Stando alle intenzioni del Consiglio di Stato, che ha licenziato nei giorni scorsi il suo messaggio al parlamento, l’alta scuola pedagogica (ASP) di Locarno sparirà presto dall’organigramma del DECS per trasformarsi in dipartimento della SUPSI: «Con questo ulteriore passo – si legge nel messaggio – si tratta di far beneficiare l’ASP dei vantaggi che verranno conseguiti entrando a far parte di una struttura universitaria di più ampio respiro, approfittando delle risorse di carattere generale, ma anche di carattere specifico dei suoi singoli indirizzi di studio, che la SUPSI può mettere in campo sul piano dell’attività didattica di base, dell’offerta di aggiornamento per i bisogni del Paese, nonché della ricerca applicata e dello sviluppo». Sta di fatto che anche l’ASP perderà parte della sua autonomia, per diventare parte integrante di un istituto universitario di diritto pubblico, con tutto quel che ne può conseguire all’atto pratico.
Naturalmente, e non poteva essere che così, c’è già chi ha messo le mani avanti e si dice preoccupato, facendo capire che questo matrimonio non s’ha da fare, almeno non nei modi previsti dai nostri sensali: perché, anche in questo caso, chi parte sa cosa lascia ma non sa cosa troverà. Eppure quest’ulteriore cambiamento – il secondo in meno di venticinque anni – non modifica sostanzialmente il quadro di partenza: l’ASP resta una scuola magistrale, i cui compiti sono la formazione di base degli insegnanti delle scuole comunali, l’abilitazione pedagogica degli altri, l’aggiornamento e la formazione continua di tutti.
Che poi, a partire dalla seconda metà degli anni ’80, si sia deciso di “terziarizzare” questa formazione è un altro discorso. Si può essere o meno d’accordo sulla necessità di portare la formazione degli insegnanti a livello universitario; si tratta però di un processo inarrestabile, diffuso a livello nazionale e internazionale, che non sarà possibile interrompere e che sarebbe paradossale anche solo pensarlo. A questo punto l’inserimento dell’ASP nella SUPSI è dunque più che sensato, anche perché l’istituto di formazione attuale non è né carne né pesce. La magistrale post-liceale di tre anni dopo la maturità si era riversata pari pari nell’attuale ASP, diventando di livello terziario per durata, ma non possedendo né la mentalità né i mezzi dell’istituto universitario.
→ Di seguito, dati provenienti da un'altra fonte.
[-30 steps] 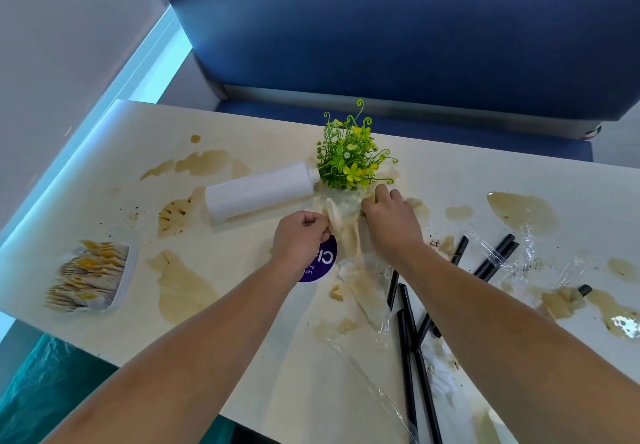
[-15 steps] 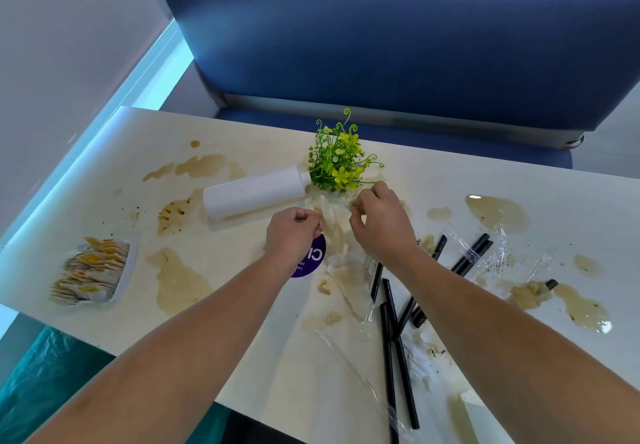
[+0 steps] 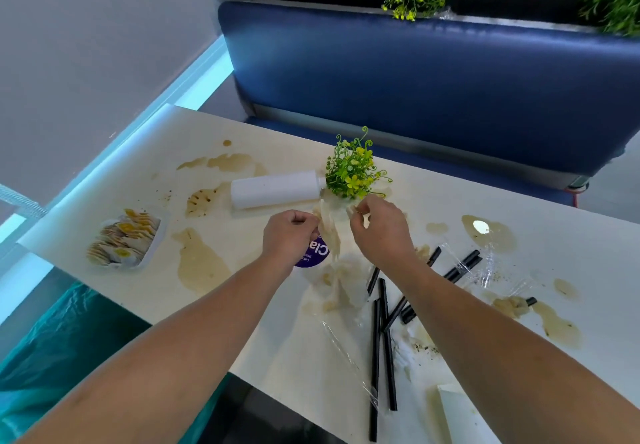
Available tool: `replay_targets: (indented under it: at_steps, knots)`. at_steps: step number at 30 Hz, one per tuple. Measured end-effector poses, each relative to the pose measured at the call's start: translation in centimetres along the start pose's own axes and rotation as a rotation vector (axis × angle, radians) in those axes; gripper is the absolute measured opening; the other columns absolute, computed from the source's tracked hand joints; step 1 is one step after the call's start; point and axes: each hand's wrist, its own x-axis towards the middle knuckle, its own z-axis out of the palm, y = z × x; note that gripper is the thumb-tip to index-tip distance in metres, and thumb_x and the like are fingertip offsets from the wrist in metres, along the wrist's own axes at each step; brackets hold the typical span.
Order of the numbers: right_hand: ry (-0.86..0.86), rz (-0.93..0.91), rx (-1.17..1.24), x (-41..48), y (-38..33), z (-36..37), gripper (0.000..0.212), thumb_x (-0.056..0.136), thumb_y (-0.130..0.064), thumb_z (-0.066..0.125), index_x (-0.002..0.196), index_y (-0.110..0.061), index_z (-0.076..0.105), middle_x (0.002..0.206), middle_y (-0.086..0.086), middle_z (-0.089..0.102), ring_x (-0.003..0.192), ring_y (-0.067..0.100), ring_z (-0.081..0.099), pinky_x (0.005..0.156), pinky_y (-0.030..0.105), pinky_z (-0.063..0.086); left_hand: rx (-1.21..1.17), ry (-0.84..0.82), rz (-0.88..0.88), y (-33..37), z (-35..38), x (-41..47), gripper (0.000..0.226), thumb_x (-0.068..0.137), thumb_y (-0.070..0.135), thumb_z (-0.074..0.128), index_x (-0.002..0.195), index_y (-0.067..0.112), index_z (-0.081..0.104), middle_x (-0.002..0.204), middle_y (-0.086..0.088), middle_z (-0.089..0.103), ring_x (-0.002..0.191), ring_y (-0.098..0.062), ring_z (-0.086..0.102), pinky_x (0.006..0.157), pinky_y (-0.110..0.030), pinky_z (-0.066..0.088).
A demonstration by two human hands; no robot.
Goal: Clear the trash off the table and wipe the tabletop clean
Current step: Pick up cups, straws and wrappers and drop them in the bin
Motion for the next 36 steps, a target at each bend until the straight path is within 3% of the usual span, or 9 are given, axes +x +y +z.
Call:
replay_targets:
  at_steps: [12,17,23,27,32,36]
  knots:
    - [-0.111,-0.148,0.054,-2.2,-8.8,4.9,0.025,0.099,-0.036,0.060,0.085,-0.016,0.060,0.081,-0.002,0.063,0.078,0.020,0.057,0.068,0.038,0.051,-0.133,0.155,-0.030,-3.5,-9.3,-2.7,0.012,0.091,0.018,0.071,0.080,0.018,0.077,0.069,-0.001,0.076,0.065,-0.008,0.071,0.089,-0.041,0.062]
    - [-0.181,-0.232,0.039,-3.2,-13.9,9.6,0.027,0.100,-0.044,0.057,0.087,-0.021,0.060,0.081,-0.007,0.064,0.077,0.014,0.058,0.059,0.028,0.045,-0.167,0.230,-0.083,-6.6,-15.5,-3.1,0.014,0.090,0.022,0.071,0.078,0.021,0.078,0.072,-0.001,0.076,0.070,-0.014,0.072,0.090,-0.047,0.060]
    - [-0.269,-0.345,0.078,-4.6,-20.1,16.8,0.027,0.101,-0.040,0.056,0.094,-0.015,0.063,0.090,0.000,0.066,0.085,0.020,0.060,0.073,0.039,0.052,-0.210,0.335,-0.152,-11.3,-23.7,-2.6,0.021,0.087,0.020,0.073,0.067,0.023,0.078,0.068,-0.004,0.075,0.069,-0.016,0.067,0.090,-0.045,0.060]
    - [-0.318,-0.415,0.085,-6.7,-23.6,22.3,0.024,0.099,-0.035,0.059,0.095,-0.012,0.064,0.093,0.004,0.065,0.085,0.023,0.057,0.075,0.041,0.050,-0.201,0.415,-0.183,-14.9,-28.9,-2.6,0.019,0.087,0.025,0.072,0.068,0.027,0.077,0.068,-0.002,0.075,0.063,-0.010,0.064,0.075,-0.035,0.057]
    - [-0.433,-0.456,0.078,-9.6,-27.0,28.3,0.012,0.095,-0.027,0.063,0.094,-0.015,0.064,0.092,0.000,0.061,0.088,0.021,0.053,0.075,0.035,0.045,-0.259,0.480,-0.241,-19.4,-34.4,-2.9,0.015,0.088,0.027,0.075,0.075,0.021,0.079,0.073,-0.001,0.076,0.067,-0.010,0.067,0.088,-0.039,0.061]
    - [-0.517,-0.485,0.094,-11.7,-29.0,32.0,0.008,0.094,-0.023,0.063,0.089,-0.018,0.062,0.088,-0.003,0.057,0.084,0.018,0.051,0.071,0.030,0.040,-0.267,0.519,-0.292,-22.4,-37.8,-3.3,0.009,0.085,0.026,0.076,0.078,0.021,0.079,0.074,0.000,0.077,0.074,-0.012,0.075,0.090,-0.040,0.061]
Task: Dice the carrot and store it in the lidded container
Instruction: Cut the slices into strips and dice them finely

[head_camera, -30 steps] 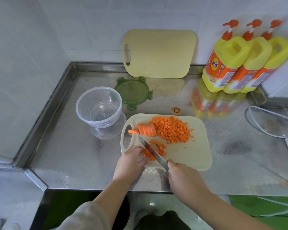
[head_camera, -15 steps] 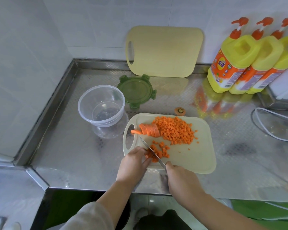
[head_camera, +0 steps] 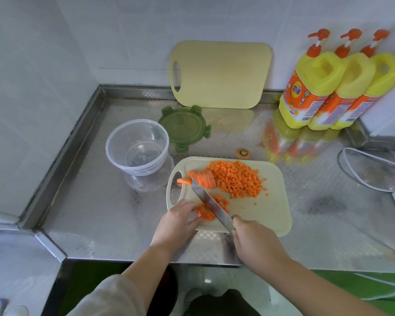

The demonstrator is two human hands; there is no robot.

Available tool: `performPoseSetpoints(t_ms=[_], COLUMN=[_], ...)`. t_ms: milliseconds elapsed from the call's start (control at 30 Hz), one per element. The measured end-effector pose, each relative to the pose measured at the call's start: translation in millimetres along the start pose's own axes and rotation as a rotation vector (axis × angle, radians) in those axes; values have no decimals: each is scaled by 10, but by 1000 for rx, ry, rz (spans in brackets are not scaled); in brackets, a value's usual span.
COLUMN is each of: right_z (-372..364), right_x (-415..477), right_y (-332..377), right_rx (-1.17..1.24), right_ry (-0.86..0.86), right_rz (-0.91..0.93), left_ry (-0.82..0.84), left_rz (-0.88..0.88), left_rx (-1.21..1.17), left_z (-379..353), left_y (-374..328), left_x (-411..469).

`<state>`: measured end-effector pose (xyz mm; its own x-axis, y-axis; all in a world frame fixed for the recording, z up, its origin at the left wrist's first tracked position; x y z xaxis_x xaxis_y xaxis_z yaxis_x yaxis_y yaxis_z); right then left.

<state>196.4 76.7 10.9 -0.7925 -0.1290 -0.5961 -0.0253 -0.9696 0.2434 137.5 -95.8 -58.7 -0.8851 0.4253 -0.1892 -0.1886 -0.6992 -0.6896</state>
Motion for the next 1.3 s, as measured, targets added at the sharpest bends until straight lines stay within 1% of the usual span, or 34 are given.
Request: performPoseSetpoints(t_ms=[167,433,533,867,933,1133,1300], right_z=[-96,-137,-143,-254,-273,-246,-219], right_x=[-49,-41,-10,167,201,229,241], right_y=[93,151,170,139,128,132,120], right_rx=[-32,-64,-83,-40,-18,-48,-54], right_ry=[1,36,39,87,68,8,-9], right_rz=[4,-29,-30,-40,-32,7,12], left_ry=[48,34,19,-15,-12,-7,-8], left_rz=[-13,5,-12,-29,-38,-26,-5], left_rx=[57,87,82,72,76,64,57], left_z=[-35,-50,-44,-51,-36,-25,-25], left_y=[41,23,3,47,47,47,27], left_x=[14,47,51,57,58,62,56])
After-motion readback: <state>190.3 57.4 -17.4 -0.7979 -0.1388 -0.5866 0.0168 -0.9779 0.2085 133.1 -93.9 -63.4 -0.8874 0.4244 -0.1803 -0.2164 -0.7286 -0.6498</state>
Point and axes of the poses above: each hand's wrist, its own x-axis towards the middle knuckle, its own z-axis out of the back of the hand, y = z × x, the point moved 2 cm from there along x, towards the middle knuckle, and after that the axes turned 13 degrees about y, right-handed, at the moved point
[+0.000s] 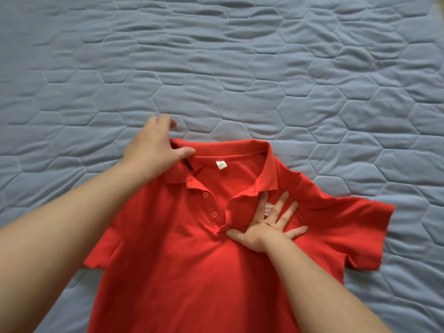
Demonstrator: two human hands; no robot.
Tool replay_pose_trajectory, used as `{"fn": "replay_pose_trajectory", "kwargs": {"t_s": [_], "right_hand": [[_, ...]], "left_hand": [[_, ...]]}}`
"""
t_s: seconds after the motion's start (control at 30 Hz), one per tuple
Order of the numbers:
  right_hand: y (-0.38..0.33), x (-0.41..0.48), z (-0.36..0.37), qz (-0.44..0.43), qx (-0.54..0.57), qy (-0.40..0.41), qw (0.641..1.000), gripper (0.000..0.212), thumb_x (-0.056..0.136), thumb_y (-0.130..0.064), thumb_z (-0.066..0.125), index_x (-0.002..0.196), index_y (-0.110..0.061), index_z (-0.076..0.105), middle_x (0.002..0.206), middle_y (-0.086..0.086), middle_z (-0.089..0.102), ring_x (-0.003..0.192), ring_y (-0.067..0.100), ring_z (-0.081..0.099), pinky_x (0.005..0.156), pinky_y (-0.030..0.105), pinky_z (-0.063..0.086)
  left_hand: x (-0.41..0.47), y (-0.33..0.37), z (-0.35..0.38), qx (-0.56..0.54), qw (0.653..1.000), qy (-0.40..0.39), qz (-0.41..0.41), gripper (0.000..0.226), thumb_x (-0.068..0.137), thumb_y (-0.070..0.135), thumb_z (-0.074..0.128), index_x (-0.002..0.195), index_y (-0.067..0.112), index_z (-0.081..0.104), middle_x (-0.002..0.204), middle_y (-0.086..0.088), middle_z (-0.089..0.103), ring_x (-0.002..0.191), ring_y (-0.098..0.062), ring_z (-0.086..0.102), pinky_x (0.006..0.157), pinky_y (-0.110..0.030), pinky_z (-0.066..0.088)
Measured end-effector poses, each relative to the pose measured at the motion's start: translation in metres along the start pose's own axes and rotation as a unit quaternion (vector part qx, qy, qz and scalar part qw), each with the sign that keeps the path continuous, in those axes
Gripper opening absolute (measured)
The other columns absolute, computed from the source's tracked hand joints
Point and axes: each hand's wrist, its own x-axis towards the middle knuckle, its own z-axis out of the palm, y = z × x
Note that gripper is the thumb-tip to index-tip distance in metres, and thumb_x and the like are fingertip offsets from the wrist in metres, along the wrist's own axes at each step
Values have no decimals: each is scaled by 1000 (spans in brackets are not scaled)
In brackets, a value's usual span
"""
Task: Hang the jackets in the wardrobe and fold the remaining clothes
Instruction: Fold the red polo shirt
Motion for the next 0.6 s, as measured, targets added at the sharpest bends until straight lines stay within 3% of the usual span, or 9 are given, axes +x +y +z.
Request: {"fn": "replay_pose_trajectory", "kwargs": {"t_s": [0.07,0.13,0.23,0.3,0.4,0.5,0.6], "right_hand": [[0,0,0,0,3,3,1000,133,57,-91,49,119,-27,-51,114,15,-67,122,42,-51,99,76,-9],[0,1,1,-2,4,8,1000,134,57,-91,48,120,-27,-51,114,15,-67,122,42,-51,99,76,-9],[1,3,3,-9,9,25,1000,134,58,-90,50,119,-28,-51,114,14,-68,122,42,-51,99,75,-9],[3,4,5,-12,5,34,999,133,57,-90,51,118,-28,-51,114,13,-67,123,42,-50,99,75,-10],[4,5,7,-20,5,45,999,134,57,-90,51,119,-28,-51,116,13,-66,124,42,-49,99,76,-11],[6,5,10,-30,20,70,997,136,56,-90,51,123,-27,-50,118,12,-65,125,41,-48,98,76,-11],[8,-1,13,-56,32,89,994,134,60,-87,52,136,-29,-41,133,13,-58,129,42,-44,99,76,-8]], "left_hand": [[-3,3,8,47,997,-55,-28,55,74,41,76,113,10,52,114,-12,59,107,-33,56,86,-42,47],[-5,6,20,55,995,-61,-49,43,78,27,72,110,6,52,114,-18,59,107,-37,55,86,-44,46],[-6,11,26,-28,998,-35,-43,22,84,5,51,104,2,60,109,-23,62,105,-37,56,81,-37,41],[3,11,17,-118,987,-78,-77,23,88,6,45,96,1,66,94,-20,64,89,-31,59,68,-33,41],[13,3,-5,-195,954,-142,-178,15,88,12,46,79,9,58,74,-12,54,60,-23,51,55,-28,46],[0,-2,-13,-253,936,-118,-213,10,87,16,53,77,16,54,73,-11,58,57,-23,55,58,-31,52],[-28,-1,5,-346,880,-165,-280,12,92,25,57,85,15,56,62,-5,62,52,-19,60,54,-30,53]]}}
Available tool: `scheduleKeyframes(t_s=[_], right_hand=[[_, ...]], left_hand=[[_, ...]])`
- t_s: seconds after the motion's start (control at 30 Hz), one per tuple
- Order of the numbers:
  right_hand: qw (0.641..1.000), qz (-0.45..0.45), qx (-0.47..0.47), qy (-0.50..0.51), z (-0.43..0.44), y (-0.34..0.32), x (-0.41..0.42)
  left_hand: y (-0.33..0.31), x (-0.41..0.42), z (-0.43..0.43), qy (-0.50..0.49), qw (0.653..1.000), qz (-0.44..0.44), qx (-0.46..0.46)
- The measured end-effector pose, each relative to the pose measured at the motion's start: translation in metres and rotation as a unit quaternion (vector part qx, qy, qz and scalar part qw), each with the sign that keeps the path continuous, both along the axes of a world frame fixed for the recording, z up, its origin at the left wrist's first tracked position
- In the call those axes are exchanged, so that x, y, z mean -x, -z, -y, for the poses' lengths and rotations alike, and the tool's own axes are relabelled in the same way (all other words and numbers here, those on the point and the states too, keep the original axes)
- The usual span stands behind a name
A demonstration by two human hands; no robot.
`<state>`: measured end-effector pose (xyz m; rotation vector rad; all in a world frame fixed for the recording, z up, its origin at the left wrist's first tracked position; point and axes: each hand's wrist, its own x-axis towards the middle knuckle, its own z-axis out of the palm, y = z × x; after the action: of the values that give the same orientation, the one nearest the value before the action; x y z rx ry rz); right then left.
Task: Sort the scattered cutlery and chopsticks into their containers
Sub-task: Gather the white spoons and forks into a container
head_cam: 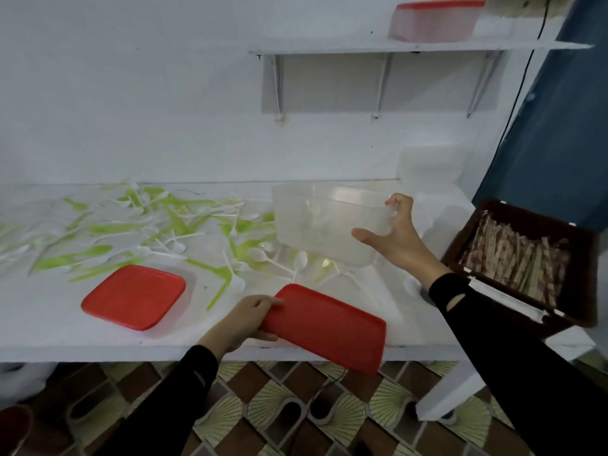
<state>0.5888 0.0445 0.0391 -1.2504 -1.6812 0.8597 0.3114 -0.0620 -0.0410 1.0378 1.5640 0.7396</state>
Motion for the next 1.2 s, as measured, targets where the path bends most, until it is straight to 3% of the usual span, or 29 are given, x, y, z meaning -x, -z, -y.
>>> scheduleKeyframes(t_s=[0.2,0.4,0.63,0.73,0.87,1.03,1.2], right_hand=[[0.999,0.017,0.024,-0.017,0.012,0.002,-0.003],[1.000,0.006,0.005,0.011,0.014,-0.013,-0.006],[0.996,0.015,0.082,0.000,0.024,0.008,-0.022],[0.991,0.062,0.113,-0.030,0.041,0.028,-0.025],[0.980,0.116,0.144,-0.066,0.059,0.048,-0.027],[0.971,0.142,0.170,-0.093,0.077,0.059,-0.051],[0.960,0.134,0.204,-0.136,0.084,0.048,-0.060]], left_hand=[[0.010,-0.012,-0.025,-0.078,0.995,0.059,0.010],[0.000,-0.021,-0.061,-0.151,0.980,0.113,-0.057],[-0.001,-0.017,-0.022,-0.017,0.990,0.140,0.000],[0.017,-0.024,-0.009,-0.033,0.985,0.166,0.025],[0.017,-0.035,-0.006,-0.080,0.991,0.099,0.033],[0.012,-0.014,-0.014,-0.122,0.990,0.076,0.007],[-0.005,-0.012,-0.018,-0.031,0.990,0.136,0.007]])
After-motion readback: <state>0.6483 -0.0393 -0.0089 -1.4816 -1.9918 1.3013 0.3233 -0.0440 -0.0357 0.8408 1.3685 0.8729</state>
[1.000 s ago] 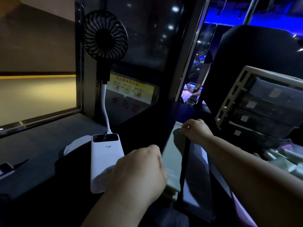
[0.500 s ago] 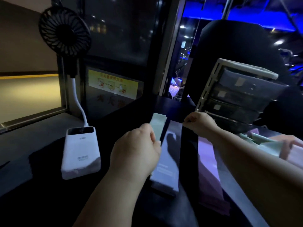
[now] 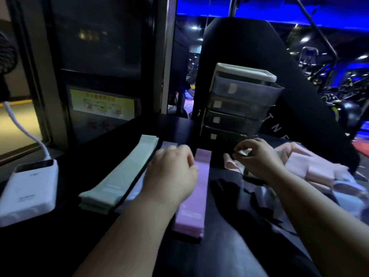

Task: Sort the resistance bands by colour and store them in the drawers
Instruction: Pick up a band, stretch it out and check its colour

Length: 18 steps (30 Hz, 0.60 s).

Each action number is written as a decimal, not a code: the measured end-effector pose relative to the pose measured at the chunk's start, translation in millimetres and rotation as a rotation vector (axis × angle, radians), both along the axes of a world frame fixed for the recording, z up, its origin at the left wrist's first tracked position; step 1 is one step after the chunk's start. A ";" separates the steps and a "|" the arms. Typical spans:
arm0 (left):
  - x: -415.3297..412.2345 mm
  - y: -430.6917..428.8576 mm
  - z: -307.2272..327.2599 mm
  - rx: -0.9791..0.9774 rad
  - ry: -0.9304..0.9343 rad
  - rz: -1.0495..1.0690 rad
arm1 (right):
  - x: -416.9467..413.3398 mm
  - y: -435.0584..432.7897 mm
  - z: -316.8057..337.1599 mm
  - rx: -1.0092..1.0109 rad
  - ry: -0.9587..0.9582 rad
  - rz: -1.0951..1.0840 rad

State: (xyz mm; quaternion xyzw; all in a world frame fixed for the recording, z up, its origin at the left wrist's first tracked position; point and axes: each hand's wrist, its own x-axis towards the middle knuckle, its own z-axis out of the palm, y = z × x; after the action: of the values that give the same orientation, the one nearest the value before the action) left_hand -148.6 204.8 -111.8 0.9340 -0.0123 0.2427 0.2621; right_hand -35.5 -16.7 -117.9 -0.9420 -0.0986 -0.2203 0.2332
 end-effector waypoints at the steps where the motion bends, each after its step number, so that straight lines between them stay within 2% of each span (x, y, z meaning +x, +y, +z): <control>1: 5.3 -15.6 0.6 0.004 0.019 -0.045 | -4.4 -11.1 2.0 -0.014 -0.006 -0.023; 6: 26.1 -97.9 0.6 -0.014 0.121 -0.242 | -19.7 -65.3 -1.2 -0.053 -0.054 -0.164; 10: 41.7 -157.3 2.3 0.067 0.260 -0.305 | -24.6 -101.4 -2.4 0.065 -0.084 -0.284; 13: 52.6 -188.2 1.6 0.083 0.273 -0.291 | -28.4 -121.6 -10.7 0.135 -0.108 -0.345; 18: 70.9 -213.5 -8.7 -0.045 0.213 -0.294 | -27.6 -143.7 -15.5 0.162 -0.100 -0.456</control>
State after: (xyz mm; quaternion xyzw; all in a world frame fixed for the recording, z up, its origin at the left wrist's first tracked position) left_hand -77.8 -8.8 -120.5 0.9365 -0.1152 0.1017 0.3153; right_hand -63.1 -160.3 -133.4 -0.9062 0.1232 -0.3205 0.2468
Nel frattempo, tuttavia, restano intatti i problemi della scuola di tutti i giorni, quelli dei docenti delle scuole dell’infanzia, elementari, medie e medio-superiori, confrontati con gli allievi del terzo millennio, che sono sempre più diversi dai loro coetanei di tutte le generazioni che li hanno preceduti. A ciò s’aggiunga la maggior complessità delle realtà socio-culturali ed economiche odierne. Ergo: insegnare ed educare diventa un compito vieppiù problematico. La mediazione tra le conoscenze acquisite in molteplici ambiti delle scienze dell’educazione e le esigenze della scuola dell’obbligo e dei suoi insegnanti è la vera scommessa che, se persa, genererà danni irreversibili e gravi. Per certi versi è normale e legittimo che lo specialista universitario, un po’ ricercatore e un po’ docente, si concentri sul suo ambito specifico; ma i docenti hanno bisogno di competenze efficaci per affrontare la classe nella sua quotidianità multiforme, eterogenea e complessa. L’istruzione di massa ha azzerato l’assunto, invero un po’ ipocrita, secondo cui è sufficiente “sapere le cose” e avere un po’ di “vocazione” per essere un bravo insegnante. Oggi non è più sufficiente riempire la testa dei futuri docenti di competenze disciplinari e saperi pedagogici per metterli in condizione di affrontare le classi di oggi e contribuire per davvero a forgiare buoni insegnanti. La proposizione di Edgar Morin secondo cui a teste ben piene sono preferibili teste ben fatte deve valere anche per i docenti. Sennò si rischia di continuare a mandare al fronte dei soldati in braghe corte, armati col retino per farfalle.